Since you suggested operating your own server, it may be that smartthings is not the best choice for you. You could look at openhab, Homeseer, or even Vera. All three offer more local processing options than smartthings does. Of course they also require significant programming skills.

So those are just some of the options. It’s likely you can improve the situation that you have, it just depends on what kind of approach feels comfortable to you.

I have pre-ordered the Smart Hub V2.0. While I would like to use a system where the processing is all local, one of the strongest features about the Smarthings for my use is that fact that it (mostly) just works. I only have to jump in and write code myself when I want something very specific to my needs. The low overhead of running Smartthings, event to do fairly complicated things is a great advantage. Having said this, I will be the first to admit that I have not evaluated the alternatives in any detail.

When I get my V2 hub, I’ll see if it gives me the ability to solve my problem and reply.

Thanks

Another note, the suggestion to run the ZWave repair seems to imply that there is a suspicion that the delay is within my house. Given that the ZWave network is almost completely idle and that the variability of the response can be from 15 seconds to a minute (or longer), I suspect that the variability is coming from the Smarthings servers and not from within the house. In any case, I did the ZWave repair and tried again with no change in behavior of the application. I really think the delay is within Smarthings server.
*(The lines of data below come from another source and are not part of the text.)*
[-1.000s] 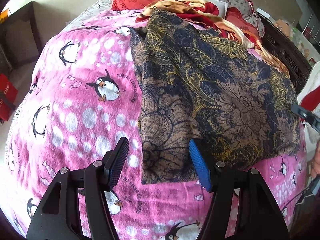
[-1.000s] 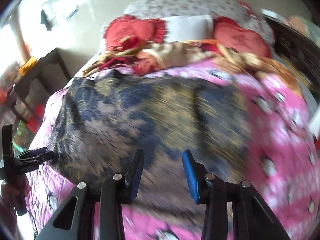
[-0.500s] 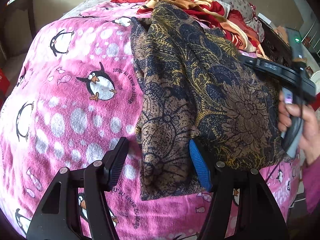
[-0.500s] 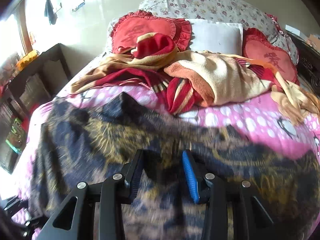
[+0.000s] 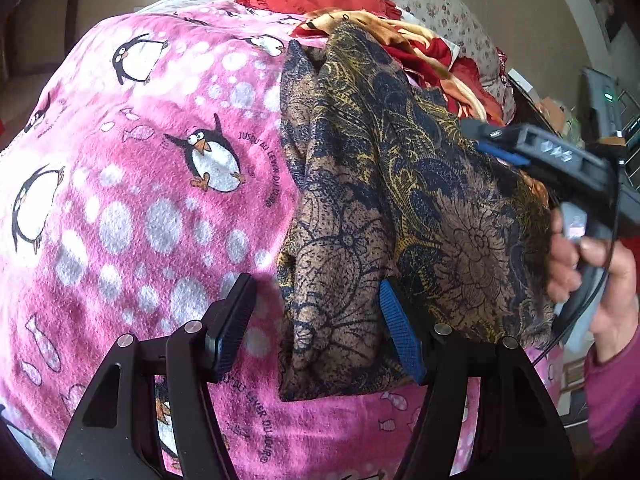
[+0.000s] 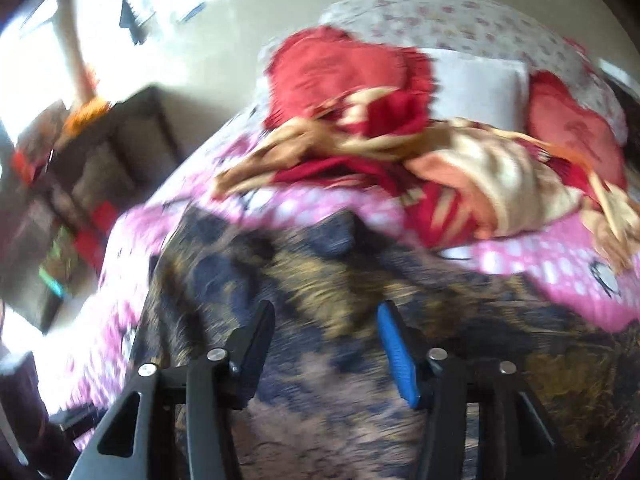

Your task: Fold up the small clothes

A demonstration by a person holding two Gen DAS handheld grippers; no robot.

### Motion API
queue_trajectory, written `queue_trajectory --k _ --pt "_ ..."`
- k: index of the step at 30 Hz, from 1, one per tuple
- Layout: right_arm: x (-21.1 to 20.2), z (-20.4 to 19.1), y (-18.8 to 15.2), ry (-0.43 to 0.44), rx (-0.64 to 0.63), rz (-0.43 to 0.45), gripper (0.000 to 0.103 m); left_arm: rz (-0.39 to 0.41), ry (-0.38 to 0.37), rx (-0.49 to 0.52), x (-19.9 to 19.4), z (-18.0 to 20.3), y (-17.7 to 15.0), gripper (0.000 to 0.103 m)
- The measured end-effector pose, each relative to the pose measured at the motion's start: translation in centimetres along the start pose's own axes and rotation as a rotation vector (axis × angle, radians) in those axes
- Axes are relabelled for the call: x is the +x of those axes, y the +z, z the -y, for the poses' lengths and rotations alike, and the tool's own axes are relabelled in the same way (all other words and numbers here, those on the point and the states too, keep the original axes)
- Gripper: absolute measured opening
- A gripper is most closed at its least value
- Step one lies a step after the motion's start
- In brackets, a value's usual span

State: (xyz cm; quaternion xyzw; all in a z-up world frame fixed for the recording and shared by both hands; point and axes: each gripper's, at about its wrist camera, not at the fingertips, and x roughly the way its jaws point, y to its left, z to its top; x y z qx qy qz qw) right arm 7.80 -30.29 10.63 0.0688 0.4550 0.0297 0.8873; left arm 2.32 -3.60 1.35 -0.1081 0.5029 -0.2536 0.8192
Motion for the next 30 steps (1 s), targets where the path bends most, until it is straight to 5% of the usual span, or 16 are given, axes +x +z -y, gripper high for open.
queue_trajectory --k 6,8,10,16,23,27,30 --pt "4.2 -1.9 0.4 -0.028 -0.022 -0.114 0.072 0.002 0.016 0.019 -0.1 0.1 -0.1 0.065" --pt "4.0 -2.8 1.3 -0.053 0.010 -0.148 0.072 0.003 0.015 0.024 0.0 0.3 -0.1 0.065" --pt "3.0 -4.9 2.3 0.013 0.001 -0.124 0.072 0.006 0.006 0.018 0.1 0.3 -0.1 0.065" --pt "5.0 -12.2 4.1 0.025 -0.172 -0.193 0.078 0.015 -0.025 -0.001 -0.1 0.0 -0.2 0.065" --pt "10.8 -15.3 4.4 -0.051 -0.207 -0.309 0.103 0.027 -0.080 -0.039 -0.4 -1.3 -0.1 0.066" --pt "12.6 -16.9 3.8 -0.150 -0.291 -0.300 0.101 0.032 -0.121 -0.045 -0.7 -1.8 -0.1 0.076" --pt "11.7 -16.5 3.5 -0.172 -0.320 -0.248 0.073 0.024 -0.115 -0.034 -0.7 -1.6 0.1 0.078"
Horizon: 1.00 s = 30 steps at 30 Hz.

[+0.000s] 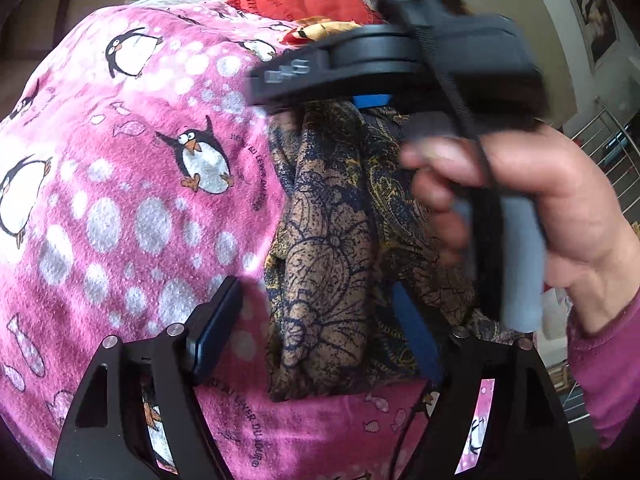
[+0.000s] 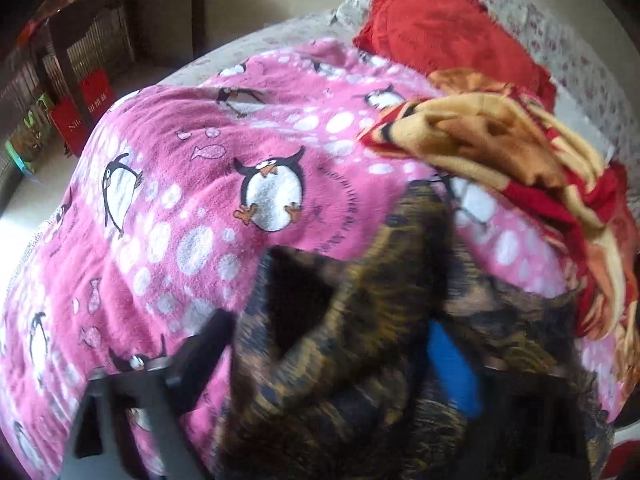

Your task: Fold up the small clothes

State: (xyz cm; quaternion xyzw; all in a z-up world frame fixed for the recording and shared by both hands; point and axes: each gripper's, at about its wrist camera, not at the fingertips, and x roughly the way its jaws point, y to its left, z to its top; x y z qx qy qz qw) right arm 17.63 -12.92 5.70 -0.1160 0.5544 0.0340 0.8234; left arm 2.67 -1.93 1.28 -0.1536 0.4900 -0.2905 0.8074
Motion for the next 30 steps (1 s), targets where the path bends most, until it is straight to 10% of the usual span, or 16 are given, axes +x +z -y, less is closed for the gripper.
queue_trajectory --k 5,12,16,30 --pt "-3.1 3.4 -1.1 0.093 0.022 0.027 0.016 0.016 -0.015 -0.055 -0.1 -0.2 1.2 0.078" --pt "-6.0 6.8 -1.8 0.241 0.106 0.085 0.014 0.015 -0.017 -0.008 0.8 1.4 2.5 0.073" --pt "-6.9 7.6 -2.5 0.253 0.120 0.102 0.013 -0.010 -0.046 0.051 0.6 3.2 2.1 0.025" --pt "-14.5 16.5 -6.8 0.184 0.168 0.174 0.012 -0.022 -0.153 0.316 -0.5 17.4 2.5 0.019"
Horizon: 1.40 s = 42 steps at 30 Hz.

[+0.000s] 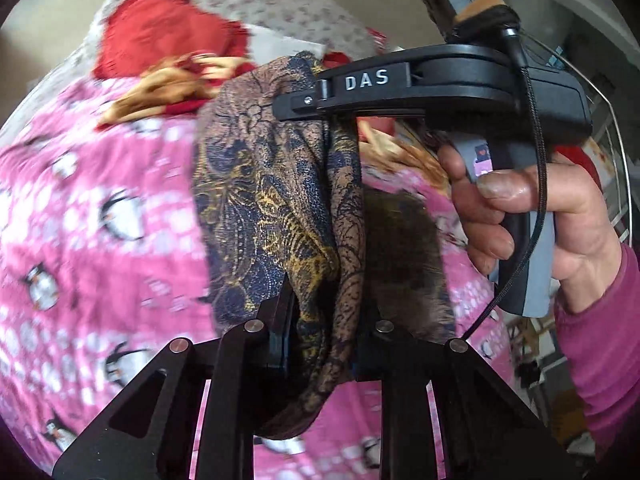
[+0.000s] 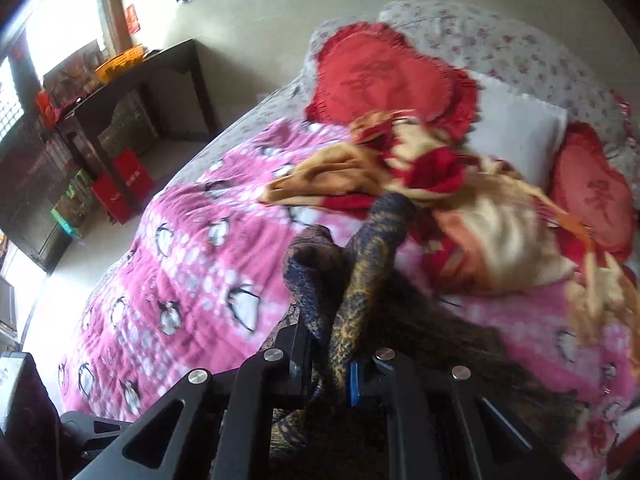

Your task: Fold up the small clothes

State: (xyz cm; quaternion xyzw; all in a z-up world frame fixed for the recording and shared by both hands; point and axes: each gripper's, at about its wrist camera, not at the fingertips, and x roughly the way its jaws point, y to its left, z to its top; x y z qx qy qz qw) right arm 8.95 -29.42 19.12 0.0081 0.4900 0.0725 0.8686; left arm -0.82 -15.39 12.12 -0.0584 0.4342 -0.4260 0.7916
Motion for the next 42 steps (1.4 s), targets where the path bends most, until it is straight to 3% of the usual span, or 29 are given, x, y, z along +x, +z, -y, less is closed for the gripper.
queue_trajectory --k 10,16,21,22,23,25,27,28,30,33,34,36,37,38,42 --pt "-5.9 11.1 -5.6 -0.094 0.139 0.029 0.012 -0.088 -0.061 0.156 6.4 9.9 1.1 0.019" --pt "-6.4 16.8 -9.7 -0.127 0.244 0.021 0.012 -0.155 -0.076 0.199 11.5 13.3 -0.1 0.019" --pt "-3.6 20.4 -13.2 -0.188 0.332 -0.026 0.014 -0.257 -0.100 0.198 14.5 13.3 -1.3 0.020" --pt "-3.4 21.0 -13.9 -0.172 0.355 -0.018 0.021 -0.281 -0.103 0.202 14.2 13.2 -1.4 0.024" --pt "-3.6 21.6 -14.4 -0.166 0.382 -0.001 0.041 -0.291 -0.104 0.205 13.5 13.0 -1.5 0.027" --pt "-5.1 22.0 -15.5 -0.185 0.438 0.037 0.055 -0.270 -0.106 0.222 11.0 12.3 -1.5 0.047" --pt "-7.1 21.9 -16.8 -0.146 0.484 0.071 0.055 -0.203 -0.081 0.249 7.8 10.8 -1.2 0.067" --pt "-8.2 21.4 -17.5 -0.104 0.498 0.078 0.055 -0.170 -0.059 0.254 6.7 10.1 -1.2 0.072" --pt "-9.9 19.9 -18.8 -0.038 0.489 0.108 0.055 -0.118 -0.001 0.256 5.0 8.5 -1.2 0.072" --pt "-10.3 16.7 -20.6 0.006 0.438 0.105 0.055 -0.134 0.108 0.240 4.8 6.2 -2.6 0.072" --pt "-9.4 15.6 -21.1 0.019 0.428 0.070 0.055 -0.155 0.154 0.214 5.6 5.1 -3.0 0.072" --pt "-7.4 14.2 -21.9 0.023 0.401 -0.008 0.038 -0.194 0.172 0.190 6.9 4.0 -4.1 0.072" --pt "-6.3 13.7 -22.5 -0.011 0.373 -0.055 0.015 -0.215 0.185 0.185 7.6 3.6 -4.6 0.072" --pt "-6.0 13.5 -22.9 -0.049 0.356 -0.064 0.010 -0.228 0.193 0.187 7.6 3.0 -5.3 0.072" --pt "-6.9 15.5 -25.1 -0.086 0.443 0.002 0.009 -0.277 0.204 0.188 9.9 2.0 -7.0 0.072"
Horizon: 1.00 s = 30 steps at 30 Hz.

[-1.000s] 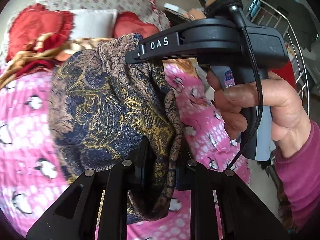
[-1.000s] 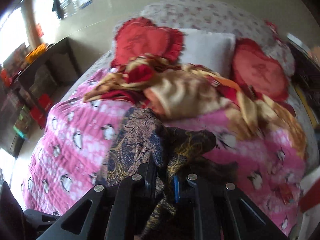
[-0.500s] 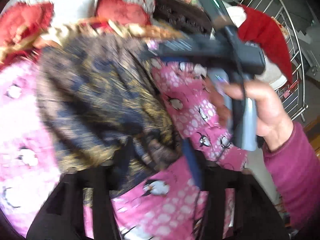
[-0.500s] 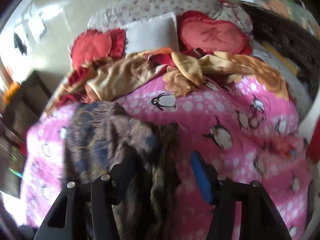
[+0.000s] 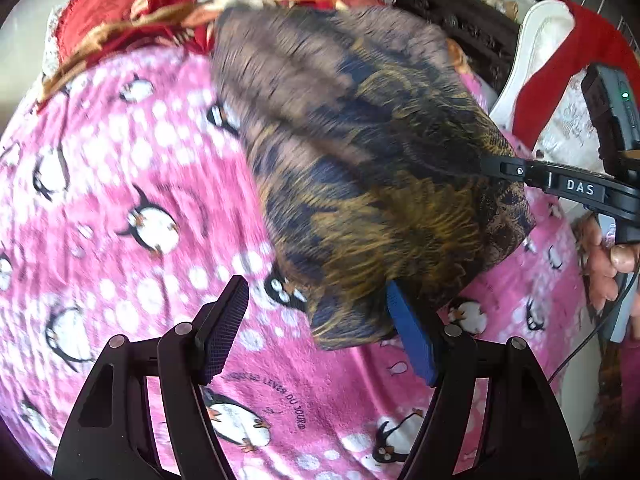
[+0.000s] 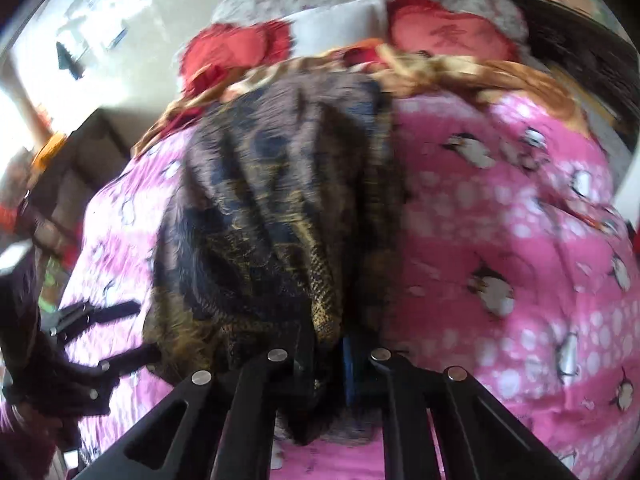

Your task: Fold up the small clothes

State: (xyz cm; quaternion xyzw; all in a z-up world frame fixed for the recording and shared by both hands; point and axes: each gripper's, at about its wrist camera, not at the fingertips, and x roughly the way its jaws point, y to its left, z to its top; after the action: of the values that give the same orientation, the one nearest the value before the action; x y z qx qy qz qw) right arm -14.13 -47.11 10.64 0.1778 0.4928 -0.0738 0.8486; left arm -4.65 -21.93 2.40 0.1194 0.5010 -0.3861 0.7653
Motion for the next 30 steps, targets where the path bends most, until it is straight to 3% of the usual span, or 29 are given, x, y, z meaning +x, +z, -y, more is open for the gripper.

As to the comments about the Smarttings proprietary infrastructure, it is the Java VM running groovy code that has access to a set of APIs that interface with my local hub and associated hardware. I don’t know anything about the architecture of this infrastructure so I cannot comment on how easy or hard it would be to refactor the code, but it is possible to run this engine on my local PC in a Java VM and still protect their proprietary code. However, in their shoes I would do what they are doing as well. Push some of the decision making power to the hub. This gives the improved response time desired, a single platform in the customers home to support (vs every configuration of windows XP through Windows 10, linux, and possible Mac OS), and should in the long term reduce the compute load required at their server (just tracking decisions made running rules to make decisions).